Do Americans let plumbers set car safety standards? Do we consult doctors on monetary policy? Do we let men set standards for women’s health care? (Wait- don’t answer that one.)

Generally, the people writing legislation are expected to be knowledgeable about the issue they are addressing, but I get the increasing impression that many anti-gun folks don’t know the first thing about firearms. Perhaps it’s because they live in countries where they are not afforded any legal opportunity to familiarize themselves with the function of a firearm. Perhaps it’s because even though they live in the U.S. they have never actually taken the time to exercise their Second Amendment right and learn to use a weapon for sport or defense. In either case, when these people set out to discuss gun control their ignorance becomes manifest. What’s especially disconcerting is that many of these people are in charge of setting firearms policy for the rest of us:

The only thing more dangerous than a gun in trained hands is a gun in untrained hands. (Photo courtesy of NAGR)

In a recent exchange on social media I was asked this question by a gun control supporter:

How would you feel about a law that protected hand guns (for self defense) and rifles (for hunting) but not semi-automatic guns?

The author of this question had a reasonable thought: “Are there certain types of weapons we could allow people to own which would serve the purpose of defense and hunting for food without the capacity for mass murder?” However, the author does not understand the distinctions between classes of firearm, so the question must be corrected (these days most handguns and rifles are semi-automatic).

If we are to have a productive dialog regarding gun control, we all need to know something about guns first. If we are going to proscribe certain classes of or uses for firearms, we must first understand implicitly the features of different firearms and their proper and safe usage.

A rifle can be placed into one of three categories:

A bolt-action rifle fires one round per trigger pull. Each round must be chambered manually by cycling the bolt. They generally hold five to ten rounds in a magazine.

A semi-automatic rifle fires one round per trigger pull. Each trigger pull fires a round and loads the next round. They generally hold twenty to thirty rounds in a magazine.

A fully-automatic rifle or machine gun fires rounds continuously while the trigger is held down. Rounds continue to cycle until the trigger is released or the ammunition runs out. Hence it holds a high number of rounds in a large magazine. These weapons are designated for military use only.
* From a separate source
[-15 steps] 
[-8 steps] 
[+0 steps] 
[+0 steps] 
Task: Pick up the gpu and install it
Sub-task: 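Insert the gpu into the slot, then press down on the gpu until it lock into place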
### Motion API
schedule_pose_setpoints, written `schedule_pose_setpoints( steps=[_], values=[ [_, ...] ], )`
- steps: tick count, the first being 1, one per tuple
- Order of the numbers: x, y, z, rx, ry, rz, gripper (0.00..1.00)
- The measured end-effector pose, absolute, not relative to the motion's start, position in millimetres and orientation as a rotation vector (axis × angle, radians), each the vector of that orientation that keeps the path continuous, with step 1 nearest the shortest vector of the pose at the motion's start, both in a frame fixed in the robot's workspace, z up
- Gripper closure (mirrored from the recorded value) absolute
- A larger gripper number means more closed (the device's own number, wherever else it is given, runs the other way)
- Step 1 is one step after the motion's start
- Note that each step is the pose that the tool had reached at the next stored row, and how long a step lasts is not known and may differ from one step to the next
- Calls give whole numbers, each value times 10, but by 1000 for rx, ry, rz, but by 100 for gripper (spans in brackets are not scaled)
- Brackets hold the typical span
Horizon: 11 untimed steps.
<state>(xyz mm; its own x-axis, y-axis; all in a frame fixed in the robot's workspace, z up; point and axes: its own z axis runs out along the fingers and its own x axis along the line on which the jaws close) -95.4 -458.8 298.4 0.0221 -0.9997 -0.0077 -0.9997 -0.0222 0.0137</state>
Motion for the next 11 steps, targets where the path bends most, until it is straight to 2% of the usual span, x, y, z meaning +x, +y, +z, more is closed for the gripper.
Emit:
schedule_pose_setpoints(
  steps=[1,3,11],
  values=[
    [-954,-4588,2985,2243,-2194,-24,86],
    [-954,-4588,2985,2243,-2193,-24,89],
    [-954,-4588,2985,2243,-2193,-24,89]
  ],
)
handgun can be placed into two main categories:

A revolver, or “wheel gun”, fires one round per trigger pull. Each trigger pull loads the next round and fires it. It holds generally five to eight shots in a cylinder, depending on the size of the ammunition.

A semi-automatic handgun fires one round per trigger pull. Each trigger pull fires a round and loads the next round. It holds generally eight to fifteen rounds of ammunition in a magazine.
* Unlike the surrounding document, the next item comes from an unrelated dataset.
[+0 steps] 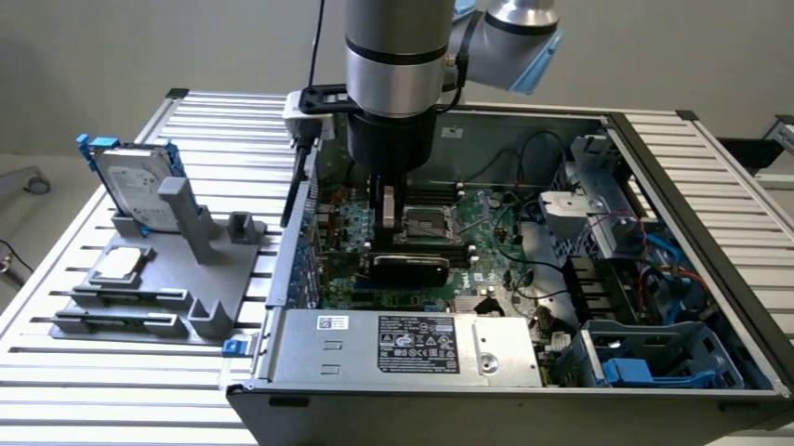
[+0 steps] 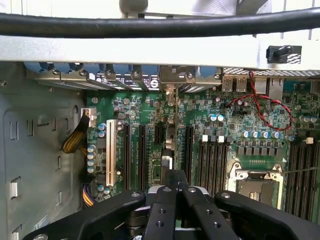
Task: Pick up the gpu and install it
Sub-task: 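Press down on the gpu until it lock into place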
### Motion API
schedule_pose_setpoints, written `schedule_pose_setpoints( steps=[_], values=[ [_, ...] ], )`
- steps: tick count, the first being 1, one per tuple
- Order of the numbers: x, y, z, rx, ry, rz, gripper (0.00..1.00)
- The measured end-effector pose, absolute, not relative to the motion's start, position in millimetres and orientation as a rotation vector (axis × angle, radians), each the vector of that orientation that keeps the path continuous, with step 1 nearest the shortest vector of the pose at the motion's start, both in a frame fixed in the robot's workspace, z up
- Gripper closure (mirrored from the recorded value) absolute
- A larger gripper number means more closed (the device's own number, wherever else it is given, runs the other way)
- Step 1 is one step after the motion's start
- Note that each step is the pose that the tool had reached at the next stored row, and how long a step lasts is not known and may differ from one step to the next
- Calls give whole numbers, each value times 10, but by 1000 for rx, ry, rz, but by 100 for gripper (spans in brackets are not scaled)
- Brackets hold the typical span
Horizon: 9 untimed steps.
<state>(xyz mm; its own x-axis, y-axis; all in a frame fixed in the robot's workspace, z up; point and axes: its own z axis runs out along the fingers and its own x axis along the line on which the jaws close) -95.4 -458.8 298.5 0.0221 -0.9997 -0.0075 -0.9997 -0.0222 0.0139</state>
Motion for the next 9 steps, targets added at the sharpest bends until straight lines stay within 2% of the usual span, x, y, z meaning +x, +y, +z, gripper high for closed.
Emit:
schedule_pose_setpoints(
  steps=[9],
  values=[
    [-954,-4587,2981,2243,-2193,-24,89]
  ],
)
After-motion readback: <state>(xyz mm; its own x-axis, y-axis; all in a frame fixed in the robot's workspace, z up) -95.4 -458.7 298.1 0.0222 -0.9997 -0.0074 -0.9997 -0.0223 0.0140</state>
Fully-automatic handguns exist, but are rare and are designated for military use only.

A shotgun can be placed into one of two main categories:

A pump shotgun fires one round per trigger pull. Each round must be chambered manually by cycling the bump handle. It holds generally five to ten rounds in the shot tube beneath the barrel.

A semi-automatic shotgun fires one round per trigger pull. Each trigger pull fires the current round and loads the next round. It holds generally  five to ten rounds in the shot tube. Its function is similar to that of a semi-automatic rifle except it shoots shot shells.

Fully-automatic shotguns exist, but are rare and are designated for military use only.

The reader should also take some time to review information on gun safety. I hope this information is useful to firearms novices who want to have an informed discussion about firearms policy- because an uninformed opinion not a valuable one. If you want to advocate “gun control”, know something about controlling a gun.